Через месяц первые десять семей, тех, кто не вступил в колхоз, под конвоем отправили в Сибирь, а их имущество и скот раздали малоимущим и оприходовали в колхоз. Дома их тоже достались безпортковым босякам. Но не все безропотно шли в ссылку. Дядька Щусь был зажиточным мужиком, волевым и крутым по характеру. В колхоз вступать отказывался принципиально. Когда к нему пришли, нет, не арестовывать, а изымать скотину, он выскочил во двор с шашкой наголо и кинулся в хлев. Там он рубал налево и направо, порой не убивая, а только калеча скотину. Нужно сказать, что скотины было много: только лошадей три кобылы, а бычков, коров и телок больше десятка. Вой скотины, доносящийся из хлева, был жуткий. Когда Щусь выскочил из хлева, он был с головы до ног в крови, глаза его дико сверкали. Пришедших за ним солдат охватила оторопь. Бойцы не решились войти во двор, а Рудь спокойно вынул из кобуры маузер и пол обоймы всадил в Щуся. На выстрелы из хаты выскочила жена Щуся, Матрона. Недолго думая, Рудь пустил и в неё две пули. За этот «подвиг» Рудя не только не наказали, а наоборот ещё и наградили.
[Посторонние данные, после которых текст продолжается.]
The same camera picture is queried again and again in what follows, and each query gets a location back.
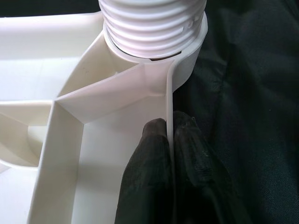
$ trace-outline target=white plastic part
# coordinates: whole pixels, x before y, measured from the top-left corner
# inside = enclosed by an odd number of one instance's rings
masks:
[[[0,100],[55,99],[102,27],[102,13],[0,18]]]
[[[28,224],[111,224],[121,177],[143,126],[167,119],[207,32],[176,56],[151,61],[120,51],[106,26],[82,56],[50,113]]]
[[[165,58],[198,36],[206,0],[99,0],[107,31],[122,51]]]
[[[52,101],[0,102],[0,164],[37,169]]]
[[[1,224],[26,223],[36,174],[37,172],[32,170],[8,167],[0,172]]]

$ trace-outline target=plastic compartment
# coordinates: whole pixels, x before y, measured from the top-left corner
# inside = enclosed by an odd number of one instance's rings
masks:
[[[100,12],[0,18],[0,100],[55,99],[102,26]]]
[[[0,163],[37,169],[52,101],[0,102]]]
[[[146,122],[167,119],[207,32],[181,54],[151,61],[121,52],[105,29],[85,52],[50,113],[28,224],[113,223],[122,173]]]
[[[48,100],[57,97],[102,26],[101,12],[0,18],[0,223],[26,223]],[[36,115],[41,120],[31,119]]]
[[[0,222],[24,224],[28,217],[37,171],[0,164]]]

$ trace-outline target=black fabric
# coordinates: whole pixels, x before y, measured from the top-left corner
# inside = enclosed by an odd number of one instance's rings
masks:
[[[173,180],[166,122],[147,123],[124,171],[115,224],[171,224]]]
[[[116,224],[252,224],[230,176],[196,122],[175,112],[173,187],[166,122],[147,123],[124,171]]]
[[[299,223],[299,11],[208,1],[209,31],[174,109],[196,118],[253,223]]]
[[[178,224],[252,224],[195,120],[182,112],[173,120]]]
[[[94,13],[97,0],[0,0],[0,17]]]

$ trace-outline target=ribbed cylinder
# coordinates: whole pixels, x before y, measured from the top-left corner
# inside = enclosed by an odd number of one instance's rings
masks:
[[[206,0],[99,0],[107,31],[122,51],[164,58],[197,37]]]
От таких бесчинств народ вообще притих. «Раскулачивание» продолжалось. Дом дядьки Щуся, под железной крышей и с хорошим подворьем, по решению парт ячейки, достался пьянице и подзаборнику Гене Лаптеву. Достался за то, что он был самый неимущий, и у него было девять душ детей мал, мала меньше. Жили они впроголодь в полуразрушенной хате, которую и хатой то можно было назвать, только глядя на неё издалека. Так вот, торжественно передали ему добротный дом, а он через неделю продал в соседнее село железо с крыши, дубовые с ковкой ворота и всю живность, которую ему тоже выделили. На вырученные деньги он устроил грандиозную попойку, на которую позвал всю голытьбу села. Пил он целый месяц, пил до тех пор, пока не издох в канаве под забором. А его семья, (старший из детей был моим ровесником) подалась из села в город, к родственникам. Но по дороге сгинула неизвестно где.

III

Я тогда был ещё мал, чтобы разбираться в политической ситуации, но всеми фибрами души чувствовал надвигавшуюся беду. Отцу и матери приходилось все больше времени работать в колхозе, иначе могли не поставить трудодень, и мы с Христинкой, ей тогда было чуть больше годика, и она ещё не ходила, а только ползала по хате, были предоставлены сами себе. Ни бабки, ни деда у нас не было. Они померли ещё в двадцатых годах. Поэтому заботы, по домашнему хозяйству и скотине лежали на мне.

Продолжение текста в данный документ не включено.